» **Exercise instructions**
Work out the number of lines in the records that include the word "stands"; reply with that number alone.

++++ Data records

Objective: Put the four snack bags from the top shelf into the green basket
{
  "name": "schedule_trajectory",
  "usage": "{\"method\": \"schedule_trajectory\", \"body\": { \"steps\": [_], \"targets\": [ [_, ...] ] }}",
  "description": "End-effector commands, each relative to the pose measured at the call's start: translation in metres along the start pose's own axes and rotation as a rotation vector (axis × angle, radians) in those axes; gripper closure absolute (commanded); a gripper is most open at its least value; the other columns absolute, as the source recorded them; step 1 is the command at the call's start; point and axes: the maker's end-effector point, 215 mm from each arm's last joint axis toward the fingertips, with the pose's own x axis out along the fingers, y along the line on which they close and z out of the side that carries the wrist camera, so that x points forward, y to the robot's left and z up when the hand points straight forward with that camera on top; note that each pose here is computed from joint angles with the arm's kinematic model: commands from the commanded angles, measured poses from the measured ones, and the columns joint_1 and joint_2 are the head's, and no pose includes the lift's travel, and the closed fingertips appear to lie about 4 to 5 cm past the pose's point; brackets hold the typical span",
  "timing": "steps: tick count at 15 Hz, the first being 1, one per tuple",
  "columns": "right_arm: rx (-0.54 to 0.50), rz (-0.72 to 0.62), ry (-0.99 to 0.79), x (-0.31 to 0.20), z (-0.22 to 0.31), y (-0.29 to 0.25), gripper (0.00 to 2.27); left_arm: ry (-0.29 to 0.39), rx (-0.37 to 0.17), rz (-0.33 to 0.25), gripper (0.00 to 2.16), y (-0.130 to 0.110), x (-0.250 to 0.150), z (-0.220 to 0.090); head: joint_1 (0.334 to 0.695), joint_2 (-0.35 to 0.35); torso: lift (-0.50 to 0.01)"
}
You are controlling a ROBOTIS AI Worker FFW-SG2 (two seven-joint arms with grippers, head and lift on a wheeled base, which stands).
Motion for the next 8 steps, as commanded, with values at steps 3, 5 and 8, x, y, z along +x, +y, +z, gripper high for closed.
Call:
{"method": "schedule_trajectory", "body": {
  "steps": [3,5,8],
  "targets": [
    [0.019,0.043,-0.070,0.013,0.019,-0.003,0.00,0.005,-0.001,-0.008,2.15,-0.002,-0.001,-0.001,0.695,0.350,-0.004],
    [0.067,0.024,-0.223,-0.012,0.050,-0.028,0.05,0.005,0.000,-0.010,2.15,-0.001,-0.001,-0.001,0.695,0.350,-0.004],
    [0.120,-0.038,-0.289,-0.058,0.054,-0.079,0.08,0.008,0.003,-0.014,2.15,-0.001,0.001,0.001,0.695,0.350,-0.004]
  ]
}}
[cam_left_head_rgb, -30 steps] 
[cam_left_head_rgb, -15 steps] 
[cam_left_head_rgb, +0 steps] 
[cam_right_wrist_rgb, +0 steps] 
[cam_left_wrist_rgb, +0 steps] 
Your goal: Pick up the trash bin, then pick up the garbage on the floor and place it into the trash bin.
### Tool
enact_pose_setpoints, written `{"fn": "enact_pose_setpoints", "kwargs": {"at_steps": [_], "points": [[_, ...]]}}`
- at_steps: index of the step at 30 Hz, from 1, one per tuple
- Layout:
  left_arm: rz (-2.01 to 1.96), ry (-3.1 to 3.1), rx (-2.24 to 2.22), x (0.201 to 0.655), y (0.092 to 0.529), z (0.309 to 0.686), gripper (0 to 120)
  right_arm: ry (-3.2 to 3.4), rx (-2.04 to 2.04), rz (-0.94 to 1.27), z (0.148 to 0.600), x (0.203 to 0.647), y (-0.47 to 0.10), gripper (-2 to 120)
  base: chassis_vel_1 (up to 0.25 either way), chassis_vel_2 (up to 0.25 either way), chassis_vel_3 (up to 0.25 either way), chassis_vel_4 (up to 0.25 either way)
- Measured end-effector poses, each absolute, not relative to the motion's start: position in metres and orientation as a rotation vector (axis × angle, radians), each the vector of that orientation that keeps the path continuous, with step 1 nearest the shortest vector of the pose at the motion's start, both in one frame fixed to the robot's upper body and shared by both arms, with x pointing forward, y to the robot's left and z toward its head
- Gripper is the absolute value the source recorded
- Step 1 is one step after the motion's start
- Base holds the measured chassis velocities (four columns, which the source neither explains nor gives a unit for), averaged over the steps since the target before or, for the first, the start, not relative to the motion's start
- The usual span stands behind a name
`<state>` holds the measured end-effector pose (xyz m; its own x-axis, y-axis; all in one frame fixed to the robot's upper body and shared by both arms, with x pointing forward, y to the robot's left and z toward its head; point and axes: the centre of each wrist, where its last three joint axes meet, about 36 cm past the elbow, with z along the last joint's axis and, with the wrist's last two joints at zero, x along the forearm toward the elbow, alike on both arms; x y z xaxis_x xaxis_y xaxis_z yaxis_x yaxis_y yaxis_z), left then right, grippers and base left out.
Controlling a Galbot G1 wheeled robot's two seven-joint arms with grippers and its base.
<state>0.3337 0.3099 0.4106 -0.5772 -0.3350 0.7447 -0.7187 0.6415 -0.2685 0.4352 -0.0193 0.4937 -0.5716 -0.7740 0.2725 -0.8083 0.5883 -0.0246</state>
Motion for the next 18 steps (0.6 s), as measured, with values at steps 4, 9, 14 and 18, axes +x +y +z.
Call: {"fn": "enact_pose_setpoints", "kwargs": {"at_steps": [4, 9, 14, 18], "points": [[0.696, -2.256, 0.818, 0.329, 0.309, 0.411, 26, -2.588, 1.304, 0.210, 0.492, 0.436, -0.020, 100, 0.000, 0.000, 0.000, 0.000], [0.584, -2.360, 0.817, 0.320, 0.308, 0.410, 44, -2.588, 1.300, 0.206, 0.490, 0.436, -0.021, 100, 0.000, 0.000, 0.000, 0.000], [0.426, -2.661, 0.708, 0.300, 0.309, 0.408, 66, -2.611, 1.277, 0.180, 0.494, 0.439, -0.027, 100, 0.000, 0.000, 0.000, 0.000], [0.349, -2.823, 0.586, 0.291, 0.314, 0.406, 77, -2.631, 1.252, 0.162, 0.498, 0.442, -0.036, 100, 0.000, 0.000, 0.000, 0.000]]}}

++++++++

» **Task output**
2